Traffic sensor coverage is not uniform
The DOT traffic count dataset covers a subset of road segments, not the full street network. Sensors are more densely placed on arterial and commercial roads. This means that residential streetsm, which generate many of the complaints in suburban ZIP codes, may be systematically under-counted in the traffic data.
Traffic counts do not cover the full year
The DOT records traffic at specific segments for specific periods; not all segments are counted every day. The average daily traffic volume figures used in this analysis are averages over counted days only, which may introduce bias toward busier periods.

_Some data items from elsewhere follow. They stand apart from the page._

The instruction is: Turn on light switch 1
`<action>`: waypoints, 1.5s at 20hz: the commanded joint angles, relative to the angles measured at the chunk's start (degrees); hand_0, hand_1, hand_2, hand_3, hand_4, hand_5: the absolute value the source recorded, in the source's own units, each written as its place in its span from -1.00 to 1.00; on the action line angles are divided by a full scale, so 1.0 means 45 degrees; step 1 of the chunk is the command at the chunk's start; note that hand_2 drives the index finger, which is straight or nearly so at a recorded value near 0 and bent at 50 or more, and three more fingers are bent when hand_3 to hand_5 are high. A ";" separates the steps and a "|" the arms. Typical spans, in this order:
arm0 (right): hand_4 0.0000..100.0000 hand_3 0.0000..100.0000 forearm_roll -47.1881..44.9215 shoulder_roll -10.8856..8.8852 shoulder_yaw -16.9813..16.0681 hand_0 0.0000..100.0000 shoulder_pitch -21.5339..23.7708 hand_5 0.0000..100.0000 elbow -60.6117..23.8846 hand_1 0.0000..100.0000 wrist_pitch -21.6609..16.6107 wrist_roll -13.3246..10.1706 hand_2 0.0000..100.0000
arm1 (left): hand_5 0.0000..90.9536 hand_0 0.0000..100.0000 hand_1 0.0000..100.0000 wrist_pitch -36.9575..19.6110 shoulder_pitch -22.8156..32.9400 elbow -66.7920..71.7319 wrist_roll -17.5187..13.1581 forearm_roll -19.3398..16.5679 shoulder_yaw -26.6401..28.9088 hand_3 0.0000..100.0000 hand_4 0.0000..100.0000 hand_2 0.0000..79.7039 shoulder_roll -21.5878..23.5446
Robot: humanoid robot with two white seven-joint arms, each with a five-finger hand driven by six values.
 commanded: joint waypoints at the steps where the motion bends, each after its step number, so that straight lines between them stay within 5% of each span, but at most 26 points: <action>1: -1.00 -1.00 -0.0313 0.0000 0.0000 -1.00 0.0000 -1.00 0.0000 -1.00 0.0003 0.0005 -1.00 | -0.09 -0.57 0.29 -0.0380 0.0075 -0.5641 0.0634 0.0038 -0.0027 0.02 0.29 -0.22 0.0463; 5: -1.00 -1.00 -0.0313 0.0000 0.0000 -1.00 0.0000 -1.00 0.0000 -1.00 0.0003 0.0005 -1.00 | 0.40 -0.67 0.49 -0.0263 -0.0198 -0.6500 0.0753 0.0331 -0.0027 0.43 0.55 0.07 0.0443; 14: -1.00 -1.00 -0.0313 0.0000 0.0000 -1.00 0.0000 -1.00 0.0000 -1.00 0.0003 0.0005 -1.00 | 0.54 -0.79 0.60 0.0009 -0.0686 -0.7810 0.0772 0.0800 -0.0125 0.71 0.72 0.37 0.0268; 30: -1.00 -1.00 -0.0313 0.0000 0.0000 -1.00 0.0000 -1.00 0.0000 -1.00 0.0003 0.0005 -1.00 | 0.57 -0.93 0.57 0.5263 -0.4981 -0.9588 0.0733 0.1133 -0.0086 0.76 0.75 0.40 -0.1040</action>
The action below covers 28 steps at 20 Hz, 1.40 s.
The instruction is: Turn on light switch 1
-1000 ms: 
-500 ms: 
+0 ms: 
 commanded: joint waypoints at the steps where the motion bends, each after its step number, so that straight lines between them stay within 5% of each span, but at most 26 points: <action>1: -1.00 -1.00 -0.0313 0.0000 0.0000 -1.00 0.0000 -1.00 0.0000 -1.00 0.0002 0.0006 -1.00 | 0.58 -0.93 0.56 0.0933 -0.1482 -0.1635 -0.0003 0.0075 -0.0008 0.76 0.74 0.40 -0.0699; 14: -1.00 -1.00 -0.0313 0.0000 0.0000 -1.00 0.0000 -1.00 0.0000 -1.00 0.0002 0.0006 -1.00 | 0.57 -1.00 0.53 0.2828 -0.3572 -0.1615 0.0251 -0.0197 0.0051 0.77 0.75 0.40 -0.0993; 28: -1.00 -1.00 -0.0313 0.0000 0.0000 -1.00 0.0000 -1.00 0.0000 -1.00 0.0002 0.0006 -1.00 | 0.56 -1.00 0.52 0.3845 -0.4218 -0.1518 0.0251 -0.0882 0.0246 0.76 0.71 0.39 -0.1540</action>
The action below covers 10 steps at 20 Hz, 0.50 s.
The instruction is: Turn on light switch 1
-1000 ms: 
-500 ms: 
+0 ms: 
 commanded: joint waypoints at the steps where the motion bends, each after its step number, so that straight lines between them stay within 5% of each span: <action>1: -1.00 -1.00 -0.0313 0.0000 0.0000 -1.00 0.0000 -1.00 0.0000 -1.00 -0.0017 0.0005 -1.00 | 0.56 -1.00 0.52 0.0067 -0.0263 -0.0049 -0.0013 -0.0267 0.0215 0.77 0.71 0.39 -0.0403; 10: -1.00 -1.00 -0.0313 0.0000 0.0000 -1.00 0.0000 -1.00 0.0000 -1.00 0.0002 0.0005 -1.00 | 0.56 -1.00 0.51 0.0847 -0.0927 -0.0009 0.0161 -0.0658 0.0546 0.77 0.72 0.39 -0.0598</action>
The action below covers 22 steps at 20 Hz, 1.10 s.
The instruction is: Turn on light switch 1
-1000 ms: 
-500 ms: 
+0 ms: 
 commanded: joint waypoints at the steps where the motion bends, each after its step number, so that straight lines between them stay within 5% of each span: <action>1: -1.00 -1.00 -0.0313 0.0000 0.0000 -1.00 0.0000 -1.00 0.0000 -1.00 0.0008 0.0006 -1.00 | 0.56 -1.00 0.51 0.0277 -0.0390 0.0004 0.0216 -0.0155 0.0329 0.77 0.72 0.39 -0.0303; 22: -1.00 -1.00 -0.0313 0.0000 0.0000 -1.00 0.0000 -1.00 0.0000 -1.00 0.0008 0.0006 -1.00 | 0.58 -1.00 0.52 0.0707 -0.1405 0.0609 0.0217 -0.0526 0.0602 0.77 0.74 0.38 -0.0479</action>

311 reporting behavior varies by community
Complaint counts reflect both actual infrastructure conditions and the willingness of residents to file 311 reports. Areas with higher civic engagement may show more complaints not because their roads are worse, but because residents are more likely to report issues.
Recommended Follow-Up Analysis
Street-segment level spatial join: Use PostGIS or BigQuery GIS functions to snap 311 complaints to their nearest DOT sensor segment, enabling correlation analysis at a finer geographic grain.
Complaint type decomposition: Analyze whether Street Condition (potholes) complaints specifically track differently from Street Light Condition complaints relative to traffic volume, since potholes are more directly caused by vehicle load.
Year-over-year response time trend: Query 2 produces a static borough average. Adding a year dimension would show whether response times are improving or degrading over the 2020–2025 window.
Heavy vehicle sub-analysis: The original proposal targeted heavy vehicle counts (trucks) specifically. The DOT dataset includes vehicle class data that was not fully leveraged here; a filtered analysis on heavy vehicles vs. potholes specifically would better test the infrastructure-degradation hypothesis.